アメリカの映画を作った側の人は何を考えて、犬にサダトと命名したのか知らないが、結果は最悪となろう。アラブ人なかでも、エジプト人はこのことについて「ユダヤの陰謀だ。イスラエルとエジプトの和平を潰す意図がある。イスラエルはエジプトを攻撃するために挑発しているのだ、、、。」とどんどん妄想を広げていこう。
犬にサダトと命名したことが、無知の結果だったのか、あるいは意図的なものだったのかは、命名者に確かめなければならないが、ことは簡単ではない、ということだけは確かだ。

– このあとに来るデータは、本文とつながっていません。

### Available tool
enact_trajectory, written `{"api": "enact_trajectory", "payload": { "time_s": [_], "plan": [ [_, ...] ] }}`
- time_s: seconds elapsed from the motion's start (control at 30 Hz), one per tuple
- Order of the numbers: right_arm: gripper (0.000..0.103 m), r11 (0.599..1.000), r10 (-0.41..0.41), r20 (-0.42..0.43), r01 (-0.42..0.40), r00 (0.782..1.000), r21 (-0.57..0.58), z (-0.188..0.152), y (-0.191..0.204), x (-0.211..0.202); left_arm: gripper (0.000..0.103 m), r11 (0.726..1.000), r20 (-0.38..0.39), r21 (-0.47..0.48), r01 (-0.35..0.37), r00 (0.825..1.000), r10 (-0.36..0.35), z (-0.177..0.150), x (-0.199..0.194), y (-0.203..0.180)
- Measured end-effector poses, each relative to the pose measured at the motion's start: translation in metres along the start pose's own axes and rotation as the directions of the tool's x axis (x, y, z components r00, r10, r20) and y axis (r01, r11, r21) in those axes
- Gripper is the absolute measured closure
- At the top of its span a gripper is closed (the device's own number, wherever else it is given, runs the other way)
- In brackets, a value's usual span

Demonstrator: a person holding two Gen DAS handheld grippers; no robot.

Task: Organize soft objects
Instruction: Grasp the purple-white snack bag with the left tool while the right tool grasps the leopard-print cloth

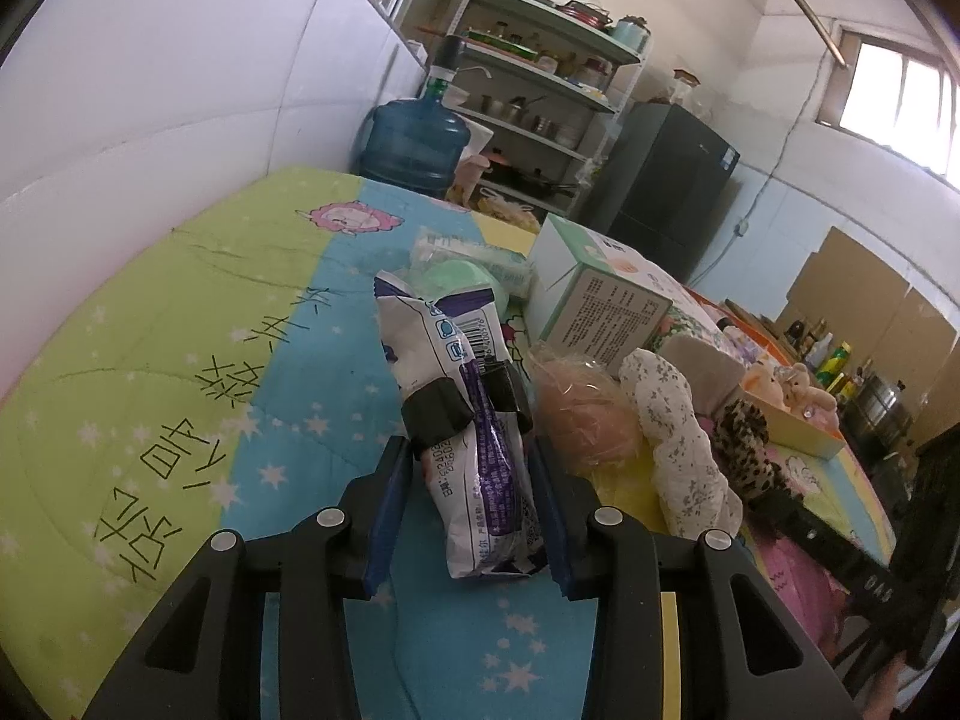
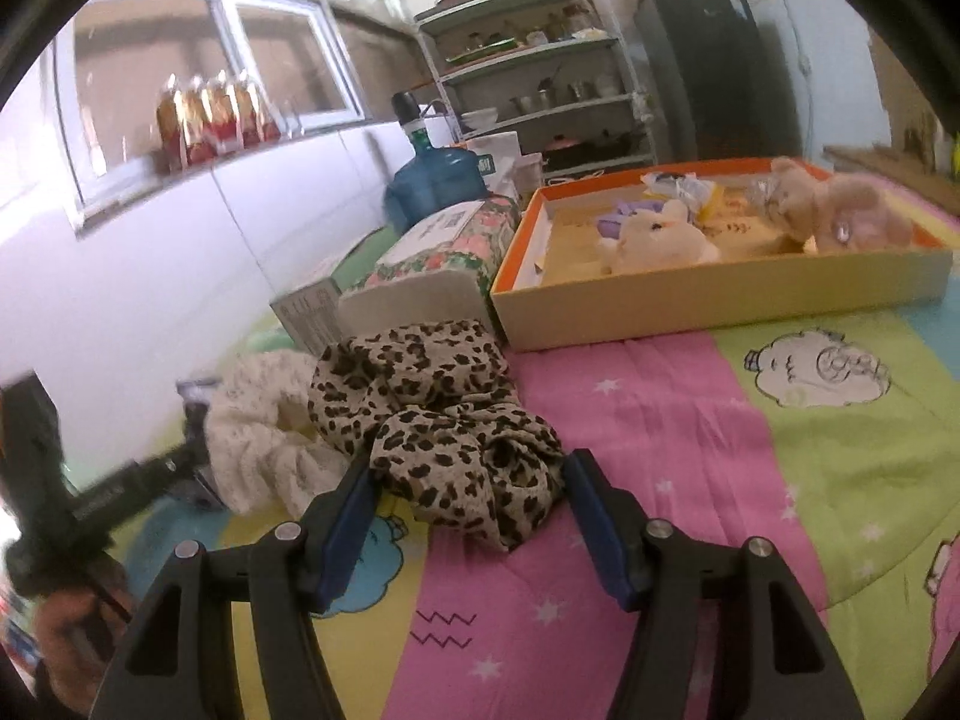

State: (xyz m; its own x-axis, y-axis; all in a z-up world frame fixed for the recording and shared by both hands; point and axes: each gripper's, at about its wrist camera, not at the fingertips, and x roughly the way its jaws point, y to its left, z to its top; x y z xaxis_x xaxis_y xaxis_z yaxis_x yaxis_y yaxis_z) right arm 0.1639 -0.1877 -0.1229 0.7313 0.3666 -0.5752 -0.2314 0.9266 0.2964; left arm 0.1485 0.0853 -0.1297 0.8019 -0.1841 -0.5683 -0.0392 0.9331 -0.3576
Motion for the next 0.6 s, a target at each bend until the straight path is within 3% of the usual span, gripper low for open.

以前、タイでは子供の頭をなでることは、ご法度だと聞いたことがある。子供の頭には、仏様が宿るからだとか。日本人は「かわいいですね」という表現のときに、往々にして子供の頭をなでるが、それは場所によっては、とんでもない失礼なことに、なるのだということだ。アラブにもアジアにも、そうしたことは沢山あるだろう。今回の犬に大統領の名をつけたというのは、やはり何らかの意図があったと思えるのだが。